WASHINGTON – For years, President Donald Trump has used Twitter as his go-to public relations weapon, mounting a barrage of attacks on celebrities and then political rivals even after advisers warned he could be creating legal problems for himself.

Those concerns now turn out to be well-founded. The special counsel, Robert Mueller, is scrutinizing tweets and negative statements from the president about Attorney General Jeff Sessions and former FBI Director James Comey, according to three people briefed on the matter.

Several of the remarks came as Trump was also privately pressuring the men — both key witnesses in the inquiry — about the investigation, and Mueller is examining whether the actions add up to attempts to obstruct the investigation by both intimidating witnesses and pressuring senior law enforcement officials to tamp down the inquiry.

Mueller wants to question the president about the tweets. His interest in them is the latest addition to a range of presidential actions he is investigating as a possible obstruction case: private interactions with Comey, Sessions and other senior administration officials about the Russia inquiry; misleading White House statements; public attacks; and possible pardon offers to potential witnesses.

None of what Mueller has homed in on constitutes obstruction, Trump's lawyers said. They argued that most of the presidential acts under scrutiny, including the firing of Comey, fall under Trump's authority as the head of the executive branch and insisted that he should not even have to answer Mueller's questions about obstruction.

But privately, some of the lawyers have expressed concern that Mueller will stitch together several episodes, encounters and pieces of evidence, like the tweets, to build a case that the president embarked on a broad effort to interfere with the investigation. Prosecutors who lack one slam-dunk piece of evidence in obstruction cases often search for a larger pattern of behavior, legal experts said.

The special counsel's investigators have told Trump's lawyers they are examining the tweets under a wide-ranging obstruction-of-justice law beefed up after the Enron accounting scandal, according to the three people.
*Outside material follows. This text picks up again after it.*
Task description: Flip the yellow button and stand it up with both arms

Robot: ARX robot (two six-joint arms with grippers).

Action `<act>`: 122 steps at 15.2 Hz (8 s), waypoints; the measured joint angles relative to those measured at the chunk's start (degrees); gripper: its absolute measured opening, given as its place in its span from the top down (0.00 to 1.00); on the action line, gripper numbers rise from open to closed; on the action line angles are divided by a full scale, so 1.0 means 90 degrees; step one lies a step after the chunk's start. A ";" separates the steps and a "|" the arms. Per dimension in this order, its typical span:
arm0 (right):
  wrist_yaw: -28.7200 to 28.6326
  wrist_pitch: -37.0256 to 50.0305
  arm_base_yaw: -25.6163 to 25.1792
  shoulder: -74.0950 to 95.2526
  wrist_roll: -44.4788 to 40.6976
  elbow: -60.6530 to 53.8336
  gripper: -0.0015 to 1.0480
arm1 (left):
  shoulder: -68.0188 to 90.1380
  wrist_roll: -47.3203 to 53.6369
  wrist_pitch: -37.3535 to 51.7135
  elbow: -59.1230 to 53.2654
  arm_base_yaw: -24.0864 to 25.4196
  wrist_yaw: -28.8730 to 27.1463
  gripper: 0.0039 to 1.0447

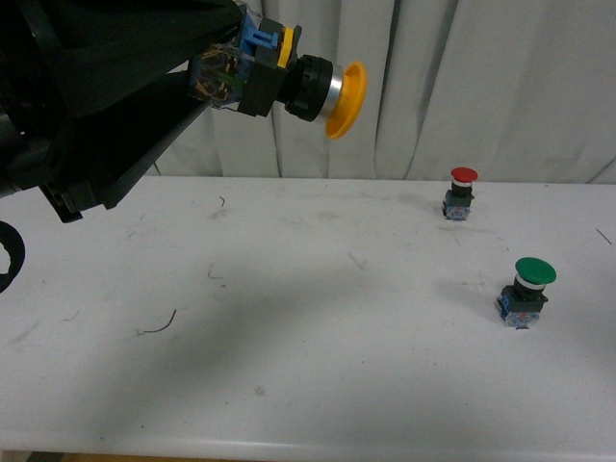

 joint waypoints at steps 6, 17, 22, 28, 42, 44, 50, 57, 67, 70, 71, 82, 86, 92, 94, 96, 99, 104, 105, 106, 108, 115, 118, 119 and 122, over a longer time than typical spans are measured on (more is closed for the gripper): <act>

The investigators did not explicitly say they were examining possible witness tampering, but the nature of the questions they want to ask the president, and the fact that they are scrutinizing his actions under a section of the United States Code titled "Tampering With a Witness, Victim, or an Informant," raised concerns for his lawyers about Trump's exposure in the investigation.

A spokesman for Mueller's office declined to comment.
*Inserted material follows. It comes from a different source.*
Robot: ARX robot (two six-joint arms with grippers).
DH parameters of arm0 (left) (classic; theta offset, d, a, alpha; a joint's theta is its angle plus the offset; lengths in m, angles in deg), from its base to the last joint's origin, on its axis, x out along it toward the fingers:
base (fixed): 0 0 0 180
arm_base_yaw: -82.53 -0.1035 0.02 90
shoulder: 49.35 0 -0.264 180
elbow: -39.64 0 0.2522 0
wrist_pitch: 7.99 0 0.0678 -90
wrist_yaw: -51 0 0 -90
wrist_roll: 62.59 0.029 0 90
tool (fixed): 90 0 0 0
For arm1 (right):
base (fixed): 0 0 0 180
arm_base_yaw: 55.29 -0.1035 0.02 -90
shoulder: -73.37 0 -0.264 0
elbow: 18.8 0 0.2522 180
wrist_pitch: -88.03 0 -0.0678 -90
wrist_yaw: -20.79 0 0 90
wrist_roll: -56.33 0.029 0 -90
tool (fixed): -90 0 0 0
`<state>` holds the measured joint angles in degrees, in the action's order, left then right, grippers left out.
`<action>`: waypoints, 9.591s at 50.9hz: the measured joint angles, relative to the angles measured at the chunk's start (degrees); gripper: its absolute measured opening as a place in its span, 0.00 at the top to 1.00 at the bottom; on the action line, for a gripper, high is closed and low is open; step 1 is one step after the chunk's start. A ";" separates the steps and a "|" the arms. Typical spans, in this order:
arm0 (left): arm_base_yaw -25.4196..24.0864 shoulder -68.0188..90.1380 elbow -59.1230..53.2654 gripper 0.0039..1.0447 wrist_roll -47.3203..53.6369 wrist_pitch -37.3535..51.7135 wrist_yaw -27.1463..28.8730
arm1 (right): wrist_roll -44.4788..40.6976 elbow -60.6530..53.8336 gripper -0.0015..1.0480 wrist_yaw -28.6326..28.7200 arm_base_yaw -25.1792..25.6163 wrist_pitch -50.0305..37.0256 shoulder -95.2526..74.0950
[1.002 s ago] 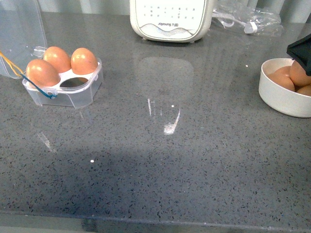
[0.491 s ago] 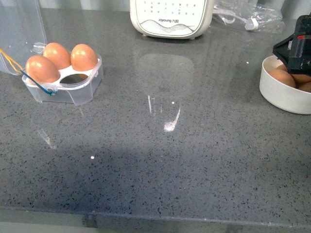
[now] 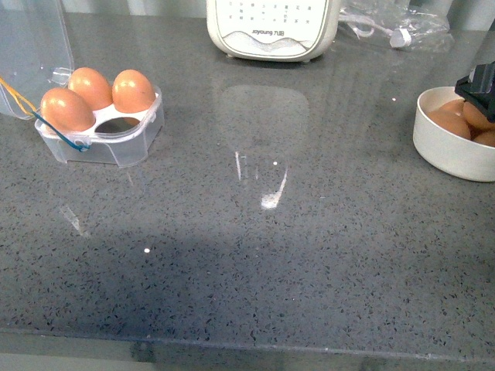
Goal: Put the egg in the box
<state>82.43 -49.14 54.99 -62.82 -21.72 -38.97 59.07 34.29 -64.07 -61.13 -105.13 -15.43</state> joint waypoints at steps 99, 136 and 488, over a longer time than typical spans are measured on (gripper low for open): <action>0.00 0.00 0.00 0.06 0.00 0.00 0.00 | 5.79 42.53 0.60 17.03 -31.47 20.37 -26.38; 0.00 0.00 0.00 0.06 0.00 0.00 0.02 | 12.52 26.12 0.07 -3.93 -25.66 9.31 -10.60; 0.00 42.21 4.02 0.97 -0.24 36.41 0.00 | -2.73 -38.97 0.07 -5.22 5.70 26.88 88.56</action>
<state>82.43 -6.93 59.01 -63.06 14.69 -38.97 56.34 -4.68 -69.29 -55.43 -78.25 73.14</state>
Trump's lead lawyer in the case, Rudy Giuliani, dismissed Mueller's interest in the tweets as part of a desperate quest to sink the president.
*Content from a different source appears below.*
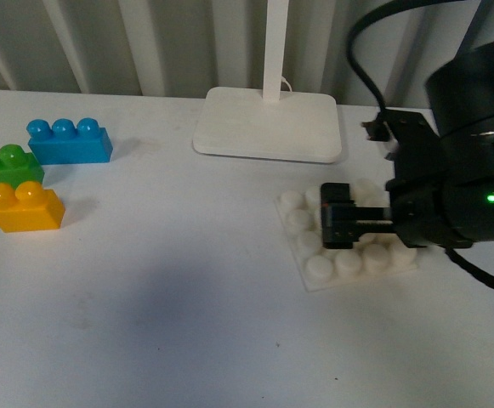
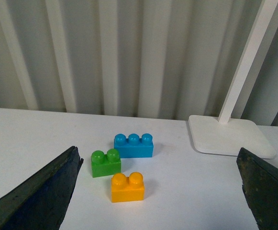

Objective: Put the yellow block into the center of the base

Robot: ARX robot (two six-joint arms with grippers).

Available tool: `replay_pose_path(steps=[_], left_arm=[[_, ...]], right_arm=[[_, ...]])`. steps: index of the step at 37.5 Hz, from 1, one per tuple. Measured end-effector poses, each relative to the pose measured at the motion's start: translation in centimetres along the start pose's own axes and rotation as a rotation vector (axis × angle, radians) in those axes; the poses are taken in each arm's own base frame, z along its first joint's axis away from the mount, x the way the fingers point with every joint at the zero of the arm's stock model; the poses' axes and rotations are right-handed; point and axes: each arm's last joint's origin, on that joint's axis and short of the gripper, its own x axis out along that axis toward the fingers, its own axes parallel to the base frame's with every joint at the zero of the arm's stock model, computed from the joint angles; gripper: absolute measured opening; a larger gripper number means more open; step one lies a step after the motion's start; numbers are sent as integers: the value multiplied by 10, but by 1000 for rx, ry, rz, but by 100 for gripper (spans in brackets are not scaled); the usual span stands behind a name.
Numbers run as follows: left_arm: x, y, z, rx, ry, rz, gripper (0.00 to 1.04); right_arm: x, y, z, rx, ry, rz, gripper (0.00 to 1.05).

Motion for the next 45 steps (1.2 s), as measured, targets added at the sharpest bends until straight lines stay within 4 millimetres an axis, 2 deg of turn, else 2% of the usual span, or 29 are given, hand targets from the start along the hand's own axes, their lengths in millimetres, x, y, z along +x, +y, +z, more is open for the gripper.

"If you're going to obstruct justice, you do it quietly and secretly, not in public," Giuliani said.

Giuliani was referring to more typical obstruction cases, where prosecutors focus on measures taken in private, like bribing witnesses, destroying evidence or lying under oath. While some of Trump's private acts are under scrutiny, such as asking Comey for loyalty, his public conduct is as well. That sets this investigation apart, even from those of other presidents; Richard Nixon and Bill Clinton were accused of privately trying to influence witness testimony.

But as in those cases, federal investigators are seeking to determine whether Trump was trying to use his power to punish anyone who did not go along with his attempts to curtail the investigation.

If Mueller opts to tailor a narrative that the president tried to obstruct the Russia investigation, he would have to clear several hurdles to make a strong case. He would need credible witnesses (Comey and Sessions have been the target of concerted attacks by Trump and allies, undercutting their standing) and evidence that Trump had criminal intent (the special counsel has told the president's lawyers he needs to question him to determine this).

"There's rarely evidence that someone sits down and says, 'I intend to commit a crime,' so any type of investigation hangs on using additional evidence to build a narrative arc that hangs together," said Samuel Buell, a professor of law at Duke University and former senior federal prosecutor. "That's why a prosecutor wants more pieces of evidence. You need to lock down the argument."

It is not clear what Mueller will do if he concludes he has enough evidence to prove that Trump committed a crime. He has told the president's lawyers that he will follow Nixon- and Clinton-era Justice Department memos that concluded that a sitting president cannot be indicted, Giuliani has said. If Mueller does not plan to make a case in court, a report of his findings could be sent to Congress, leaving it to lawmakers to decide whether to begin impeachment proceedings.